» PROBLEM DESCRIPTION: The lines from the one containing "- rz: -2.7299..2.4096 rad" through the final line of the listing below are what the answer must repeat, exactly and only, leaving pictures out.

» GIVEN MATERIAL:
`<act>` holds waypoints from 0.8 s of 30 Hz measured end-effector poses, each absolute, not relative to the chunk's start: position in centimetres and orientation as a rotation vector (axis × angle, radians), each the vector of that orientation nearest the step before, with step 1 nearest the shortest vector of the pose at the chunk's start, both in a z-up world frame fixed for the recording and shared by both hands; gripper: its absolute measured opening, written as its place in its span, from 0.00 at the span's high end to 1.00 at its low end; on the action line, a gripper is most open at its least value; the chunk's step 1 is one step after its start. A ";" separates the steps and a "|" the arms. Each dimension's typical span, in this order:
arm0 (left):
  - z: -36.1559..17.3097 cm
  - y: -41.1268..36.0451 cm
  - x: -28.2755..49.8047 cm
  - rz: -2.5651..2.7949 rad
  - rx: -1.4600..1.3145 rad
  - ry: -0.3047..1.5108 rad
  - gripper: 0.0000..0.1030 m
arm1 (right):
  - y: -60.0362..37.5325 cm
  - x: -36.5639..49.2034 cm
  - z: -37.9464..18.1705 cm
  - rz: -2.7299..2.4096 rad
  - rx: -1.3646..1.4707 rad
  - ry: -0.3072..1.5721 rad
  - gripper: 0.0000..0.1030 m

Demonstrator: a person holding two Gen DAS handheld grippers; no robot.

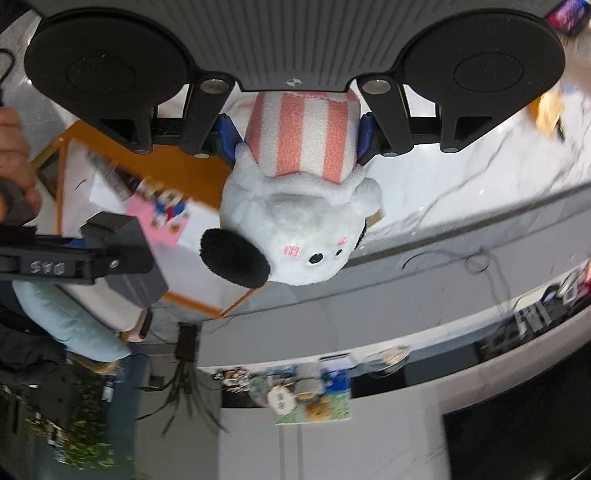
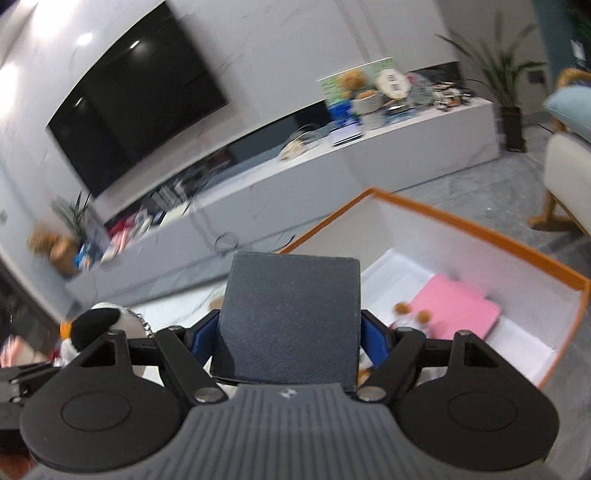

» THE COMPLETED TASK:
  - rz: -2.7299..2.4096 rad
  - rx: -1.3646..1.4707 rad
  - ry: -0.3072..1.5721 rad
  - gripper: 0.0000..0.1030 m

Demonstrator: a person holding two Gen DAS handheld grippers; no robot.

No other output belongs to this answer.